- [TASK DESCRIPTION]: Copy each record exactly and skip its pictures.

Source records
-- Opening Marker --

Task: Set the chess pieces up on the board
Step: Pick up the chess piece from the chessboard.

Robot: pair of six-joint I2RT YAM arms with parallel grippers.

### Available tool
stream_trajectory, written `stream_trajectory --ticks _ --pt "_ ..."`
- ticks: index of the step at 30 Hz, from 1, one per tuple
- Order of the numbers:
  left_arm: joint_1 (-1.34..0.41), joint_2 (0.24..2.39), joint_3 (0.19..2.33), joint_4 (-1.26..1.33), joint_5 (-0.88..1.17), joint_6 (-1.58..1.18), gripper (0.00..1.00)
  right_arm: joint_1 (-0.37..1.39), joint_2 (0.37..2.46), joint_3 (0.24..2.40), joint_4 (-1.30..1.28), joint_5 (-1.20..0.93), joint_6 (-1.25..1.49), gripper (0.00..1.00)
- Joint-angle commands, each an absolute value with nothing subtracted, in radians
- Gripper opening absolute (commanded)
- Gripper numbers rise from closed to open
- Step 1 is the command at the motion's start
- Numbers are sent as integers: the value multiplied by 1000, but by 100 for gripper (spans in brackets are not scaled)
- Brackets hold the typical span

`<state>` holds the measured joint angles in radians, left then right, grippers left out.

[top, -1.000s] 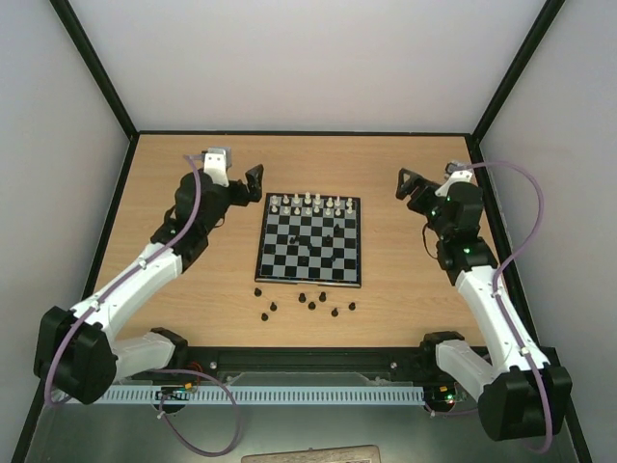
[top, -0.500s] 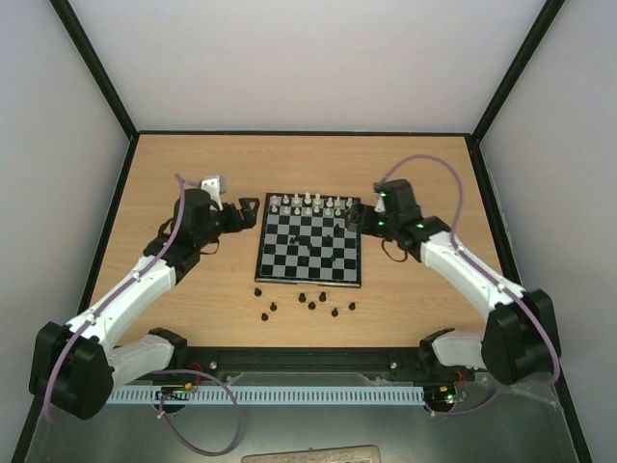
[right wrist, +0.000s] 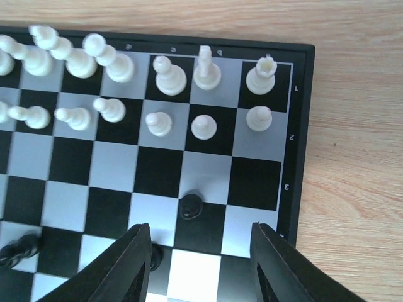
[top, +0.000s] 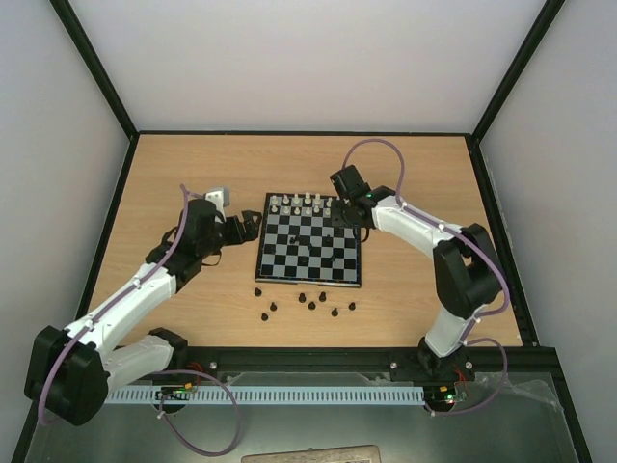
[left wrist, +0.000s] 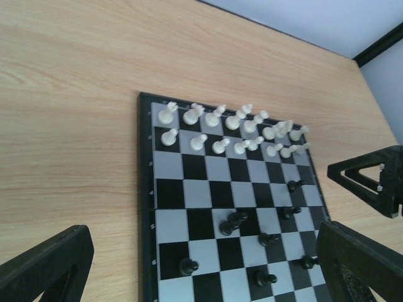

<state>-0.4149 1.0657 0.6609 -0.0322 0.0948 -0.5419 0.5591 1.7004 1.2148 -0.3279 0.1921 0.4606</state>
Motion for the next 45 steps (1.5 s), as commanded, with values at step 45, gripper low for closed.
stream_trajectory --ticks 45 --pt "-523 1067 623 -68 -35 -528 100 580 1700 1108 -450 201 440 3"
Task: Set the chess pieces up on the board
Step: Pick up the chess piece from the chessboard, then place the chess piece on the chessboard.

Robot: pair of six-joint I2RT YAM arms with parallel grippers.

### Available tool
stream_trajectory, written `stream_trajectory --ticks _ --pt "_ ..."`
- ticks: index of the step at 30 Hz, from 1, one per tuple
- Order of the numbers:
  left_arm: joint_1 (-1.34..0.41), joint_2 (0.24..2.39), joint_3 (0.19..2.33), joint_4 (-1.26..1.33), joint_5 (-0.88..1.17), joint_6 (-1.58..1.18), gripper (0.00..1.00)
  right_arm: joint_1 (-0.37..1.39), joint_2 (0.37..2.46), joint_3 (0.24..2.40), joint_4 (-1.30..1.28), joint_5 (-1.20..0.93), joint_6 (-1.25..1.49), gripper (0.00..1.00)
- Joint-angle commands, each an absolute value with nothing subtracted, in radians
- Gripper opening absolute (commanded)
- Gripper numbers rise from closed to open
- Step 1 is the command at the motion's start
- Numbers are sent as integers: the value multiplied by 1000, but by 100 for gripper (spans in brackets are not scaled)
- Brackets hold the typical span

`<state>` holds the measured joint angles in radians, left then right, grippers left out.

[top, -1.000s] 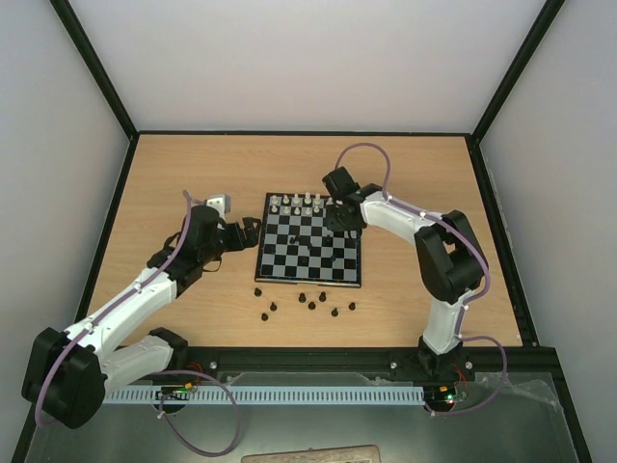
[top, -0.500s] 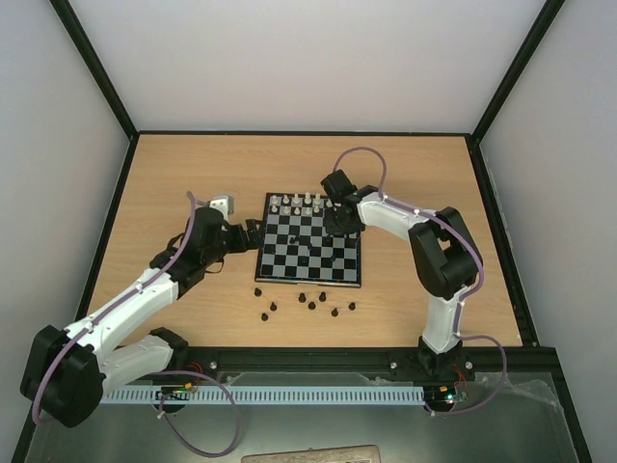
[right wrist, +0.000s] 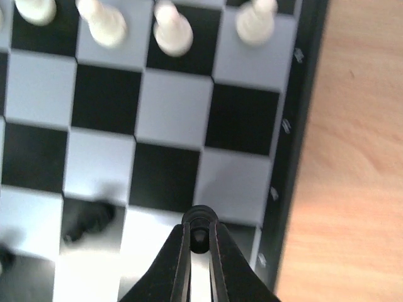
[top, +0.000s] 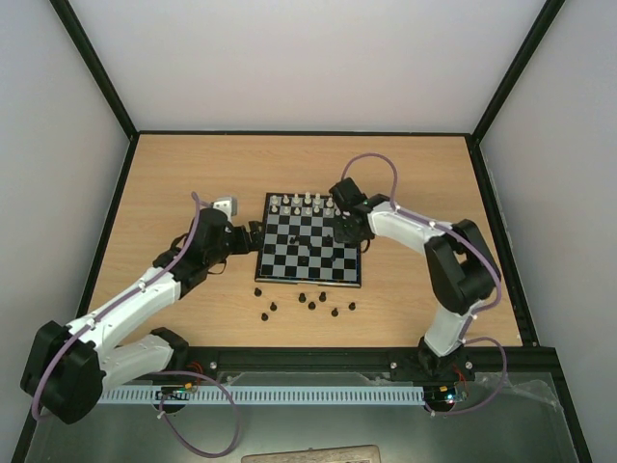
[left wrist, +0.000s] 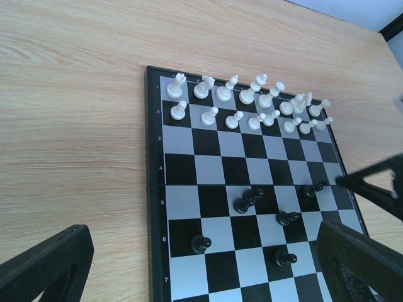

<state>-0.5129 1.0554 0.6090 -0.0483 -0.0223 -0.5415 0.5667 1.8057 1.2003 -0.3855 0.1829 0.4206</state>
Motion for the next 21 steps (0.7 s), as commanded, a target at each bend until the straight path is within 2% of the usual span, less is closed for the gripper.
stream_trajectory --ticks 1,8,21 --pt "-523 1069 624 -66 -35 -529 99 582 1673 1080 -449 201 447 3" --pt "-530 1086 629 -60 -32 -526 99 621 1556 925 -437 183 480 3" --pt "-540 1107 632 -60 -49 -525 100 695 1548 882 -430 183 508 4"
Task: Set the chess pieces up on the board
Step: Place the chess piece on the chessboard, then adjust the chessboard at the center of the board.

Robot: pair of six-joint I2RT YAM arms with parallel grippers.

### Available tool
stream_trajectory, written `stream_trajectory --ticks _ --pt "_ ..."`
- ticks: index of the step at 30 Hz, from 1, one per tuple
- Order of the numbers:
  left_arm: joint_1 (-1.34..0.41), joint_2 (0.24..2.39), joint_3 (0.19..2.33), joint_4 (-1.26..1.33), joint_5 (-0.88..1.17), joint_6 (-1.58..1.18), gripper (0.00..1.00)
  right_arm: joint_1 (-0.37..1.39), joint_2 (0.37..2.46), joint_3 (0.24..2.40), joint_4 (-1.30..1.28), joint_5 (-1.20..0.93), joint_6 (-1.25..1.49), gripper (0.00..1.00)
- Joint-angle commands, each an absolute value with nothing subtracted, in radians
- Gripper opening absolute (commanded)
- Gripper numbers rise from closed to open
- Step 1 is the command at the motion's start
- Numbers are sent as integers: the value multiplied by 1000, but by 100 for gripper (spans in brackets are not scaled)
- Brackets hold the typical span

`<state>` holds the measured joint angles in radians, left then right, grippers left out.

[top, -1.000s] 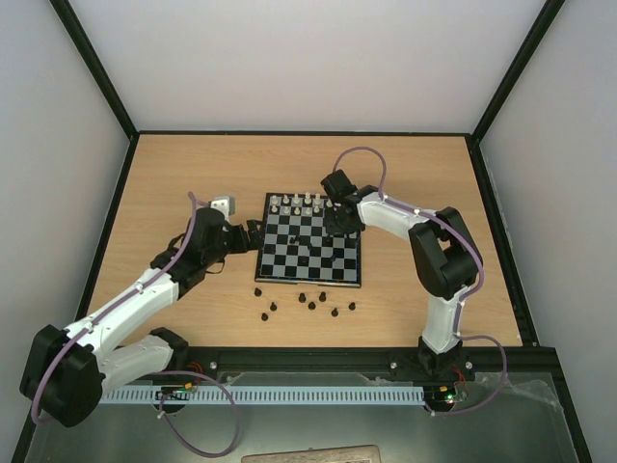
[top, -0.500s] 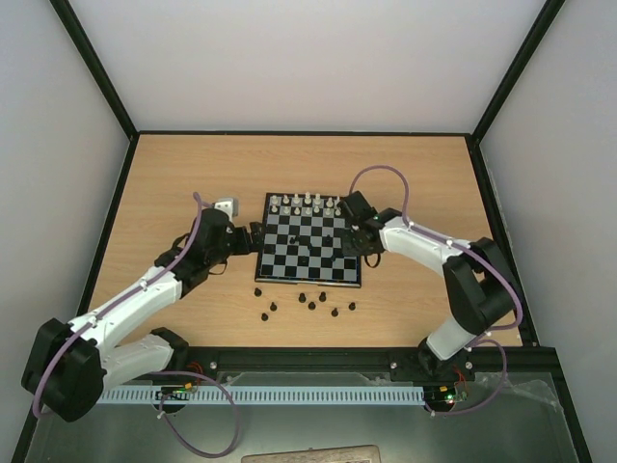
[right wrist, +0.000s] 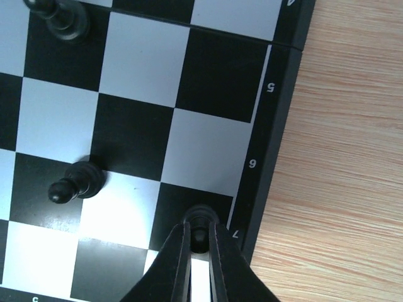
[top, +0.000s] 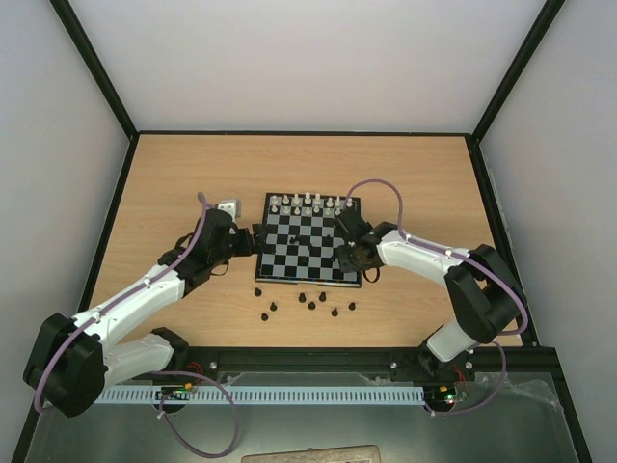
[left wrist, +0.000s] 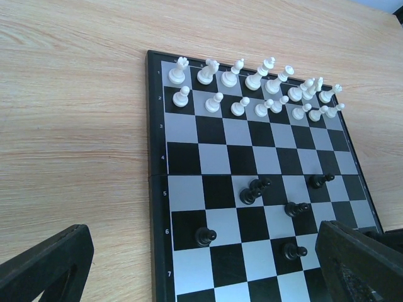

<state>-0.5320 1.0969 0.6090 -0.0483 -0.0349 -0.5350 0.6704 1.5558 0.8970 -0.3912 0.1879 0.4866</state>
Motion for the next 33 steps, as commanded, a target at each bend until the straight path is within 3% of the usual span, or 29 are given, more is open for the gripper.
stream_trajectory --ticks 1,6,17,22,24,33 --pt "-540 1109 631 -60 -50 -523 100 700 1552 884 -432 183 510 4" --pt "-541 1107 629 -62 -56 -525 100 722 1567 887 -433 190 521 6" --pt "-542 1106 628 -63 -57 -524 99 723 1521 895 -462 239 542 21" --pt "-544 1104 628 -64 -57 -524 100 723 1440 883 -486 257 558 25" --pt "-545 1104 628 -64 -56 -524 99 724 1398 862 -490 256 567 31" --pt "-555 1103 630 -66 -61 -523 100 733 1227 698 -445 161 663 35"
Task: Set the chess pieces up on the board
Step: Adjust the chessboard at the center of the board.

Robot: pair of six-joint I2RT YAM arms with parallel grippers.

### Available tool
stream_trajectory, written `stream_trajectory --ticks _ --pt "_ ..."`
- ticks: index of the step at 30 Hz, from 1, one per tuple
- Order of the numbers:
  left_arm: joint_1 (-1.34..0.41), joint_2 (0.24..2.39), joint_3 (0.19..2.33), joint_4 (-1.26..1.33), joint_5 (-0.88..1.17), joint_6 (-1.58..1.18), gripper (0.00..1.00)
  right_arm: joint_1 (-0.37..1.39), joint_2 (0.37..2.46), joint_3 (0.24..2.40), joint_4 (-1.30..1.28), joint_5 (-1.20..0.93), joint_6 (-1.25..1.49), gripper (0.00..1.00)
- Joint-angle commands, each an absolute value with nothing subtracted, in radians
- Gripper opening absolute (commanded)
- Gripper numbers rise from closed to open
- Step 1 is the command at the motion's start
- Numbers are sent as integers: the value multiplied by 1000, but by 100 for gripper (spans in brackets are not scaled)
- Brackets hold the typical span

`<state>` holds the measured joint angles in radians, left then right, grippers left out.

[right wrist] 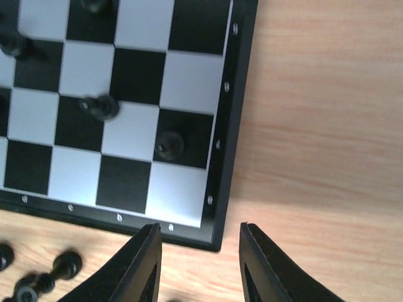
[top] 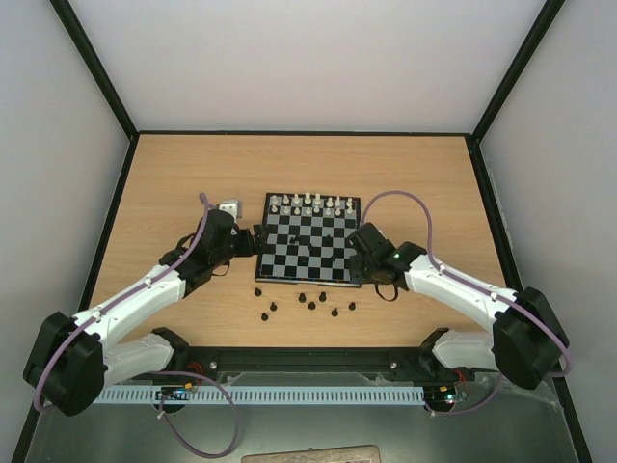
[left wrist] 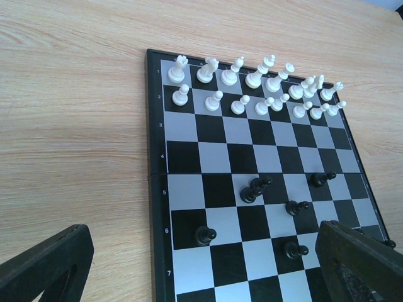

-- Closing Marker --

- [EXERCISE RESPONSE]:
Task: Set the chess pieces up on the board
Step: Pick up the chess piece from the chessboard.

Robot: pair of six-joint I2RT YAM arms with parallel grippers.

### Available tool
stream_trajectory, written `stream_trajectory --ticks _ --pt "_ ..."`
- ticks: index of the step at 30 Hz, from 1, one per tuple
- Order of the numbers:
  left_arm: joint_1 (-1.34..0.41), joint_2 (0.24..2.39), joint_3 (0.19..2.33), joint_4 (-1.26..1.33), joint_5 (-0.88..1.17), joint_6 (-1.58..1.18), gripper (0.00..1.00)
  right_arm: joint_1 (-0.37..1.39), joint_2 (0.37..2.46), joint_3 (0.24..2.40), joint_4 (-1.30..1.28), joint_5 (-1.20..0.93), joint_6 (-1.25..1.49), gripper (0.00..1.00)
- Joint-angle commands, each an absolute value with nothing subtracted, in radians
- Gripper opening absolute (commanded)
- Gripper numbers rise from closed to open
- Step 1 is the command at the motion's start
- Numbers are sent as integers: the value multiplied by 1000, but by 100 for gripper (spans in brackets are not scaled)
- Brackets hold the typical span

`<state>` holds the measured joint angles in radians, left then right, grippers left out.

[top, -1.000s] 
[top, -0.500s] 
[right wrist, +0.000s] 
[top, +0.000s] 
[left wrist, +0.000s] 

<state>-0.4149 1.0657 0.6609 -0.0322 0.0948 -0.5419 0.5591 1.7004 1.2148 -0.3279 0.1921 0.4606</state>
Motion for the next 45 steps (1.5 s), as commanded, with values at step 45, gripper low for closed.
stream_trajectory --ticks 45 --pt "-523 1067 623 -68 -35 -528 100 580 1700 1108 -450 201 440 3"
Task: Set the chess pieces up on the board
Step: Pick up the chess piece from the chessboard, then place the chess piece on the chessboard.

Robot: pair of six-joint I2RT YAM arms with parallel grippers.

### Available tool
stream_trajectory, written `stream_trajectory --ticks _ --pt "_ ..."`
- ticks: index of the step at 30 Hz, from 1, one per tuple
- Order of the numbers:
  left_arm: joint_1 (-1.34..0.41), joint_2 (0.24..2.39), joint_3 (0.19..2.33), joint_4 (-1.26..1.33), joint_5 (-0.88..1.17), joint_6 (-1.58..1.18), gripper (0.00..1.00)
  right_arm: joint_1 (-0.37..1.39), joint_2 (0.37..2.46), joint_3 (0.24..2.40), joint_4 (-1.30..1.28), joint_5 (-1.20..0.93), joint_6 (-1.25..1.49), gripper (0.00..1.00)
- Joint-angle commands, each an absolute value with nothing subtracted, in radians
- Gripper opening absolute (commanded)
- Gripper numbers rise from closed to open
- Step 1 is the command at the motion's start
- Numbers are sent as integers: the value multiplied by 1000, but by 100 for gripper (spans in brackets are not scaled)
- Brackets hold the typical span

`<state>` holds the measured joint angles in radians, left then right, grippers left out.

[top, -1.000s] 
[top, -0.500s] 
[right wrist, +0.000s] 
[top, +0.000s] 
[left wrist, +0.000s] 

<state>-0.5129 1.0554 0.6090 -0.0483 -0.0223 -0.5415 0.5667 1.8057 1.2003 -0.3855 0.1829 0.4206</state>
Motion for the next 21 steps (0.7 s), as commanded, a target at each bend until the straight path is within 2% of the usual span, less is closed for the gripper.
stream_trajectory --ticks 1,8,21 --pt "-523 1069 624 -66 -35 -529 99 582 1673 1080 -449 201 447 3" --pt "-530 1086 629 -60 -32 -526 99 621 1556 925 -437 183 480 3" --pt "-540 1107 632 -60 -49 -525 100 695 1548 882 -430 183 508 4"
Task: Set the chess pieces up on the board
Step: Place the chess piece on the chessboard, then adjust the chessboard at the center of the board.

Robot: pair of six-joint I2RT YAM arms with parallel grippers.

### Available tool
stream_trajectory, written `stream_trajectory --ticks _ --pt "_ ..."`
- ticks: index of the step at 30 Hz, from 1, one per tuple
- Order of the numbers:
  left_arm: joint_1 (-1.34..0.41), joint_2 (0.24..2.39), joint_3 (0.19..2.33), joint_4 (-1.26..1.33), joint_5 (-0.88..1.17), joint_6 (-1.58..1.18), gripper (0.00..1.00)
  right_arm: joint_1 (-0.37..1.39), joint_2 (0.37..2.46), joint_3 (0.24..2.40), joint_4 (-1.30..1.28), joint_5 (-1.20..0.93), joint_6 (-1.25..1.49), gripper (0.00..1.00)
- Joint-angle commands, each an absolute value with nothing subtracted, in radians
- Gripper opening absolute (commanded)
- Gripper numbers rise from closed to open
- Step 1 is the command at the motion's start
- Numbers are sent as integers: the value multiplied by 1000, but by 100 for gripper (spans in brackets are not scaled)
- Brackets hold the typical span

`<state>` holds the measured joint angles in radians, left then right, grippers left out.

[top, -1.000s] 
[top, -0.500s] 
[right wrist, +0.000s] 
[top, +0.000s] 
[left wrist, +0.000s] 

<state>-0.5320 1.0969 0.6090 -0.0483 -0.0349 -0.5350 0.6704 1.5558 0.8970 -0.3912 0.1879 0.4866</state>
Motion for the next 33 steps, as commanded, a target at each bend until the straight path is within 3% of the usual span, or 29 are given, more is open for the gripper.
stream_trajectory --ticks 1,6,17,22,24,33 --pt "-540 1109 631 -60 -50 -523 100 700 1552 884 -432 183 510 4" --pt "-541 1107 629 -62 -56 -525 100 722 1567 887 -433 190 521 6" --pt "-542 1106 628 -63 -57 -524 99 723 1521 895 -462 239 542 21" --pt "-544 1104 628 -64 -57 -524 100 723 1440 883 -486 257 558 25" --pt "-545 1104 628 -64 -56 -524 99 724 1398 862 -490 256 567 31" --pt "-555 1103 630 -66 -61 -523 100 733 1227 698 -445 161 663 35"
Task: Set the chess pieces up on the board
Step: Adjust the chessboard at the center of the board.

Robot: pair of six-joint I2RT YAM arms with parallel grippers.

### Available tool
stream_trajectory, written `stream_trajectory --ticks _ --pt "_ ..."`
- ticks: index of the step at 30 Hz, from 1, one per tuple
- Order of the numbers:
  left_arm: joint_1 (-1.34..0.41), joint_2 (0.24..2.39), joint_3 (0.19..2.33), joint_4 (-1.26..1.33), joint_5 (-0.88..1.17), joint_6 (-1.58..1.18), gripper (0.00..1.00)
  right_arm: joint_1 (-0.37..1.39), joint_2 (0.37..2.46), joint_3 (0.24..2.40), joint_4 (-1.30..1.28), joint_5 (-1.20..0.93), joint_6 (-1.25..1.49), gripper (0.00..1.00)
- Joint-angle commands, each an absolute value with nothing subtracted, in radians
- Gripper opening absolute (commanded)
- Gripper numbers rise from closed to open
- Step 1 is the command at the motion's start
- Numbers are sent as integers: the value multiplied by 1000, but by 100 for gripper (spans in brackets are not scaled)
- Brackets hold the typical span

`<state>` holds the measured joint angles in radians, left then right, grippers left out.

[right wrist] 
[top] 
[left wrist] 

The exercise ends with this answer.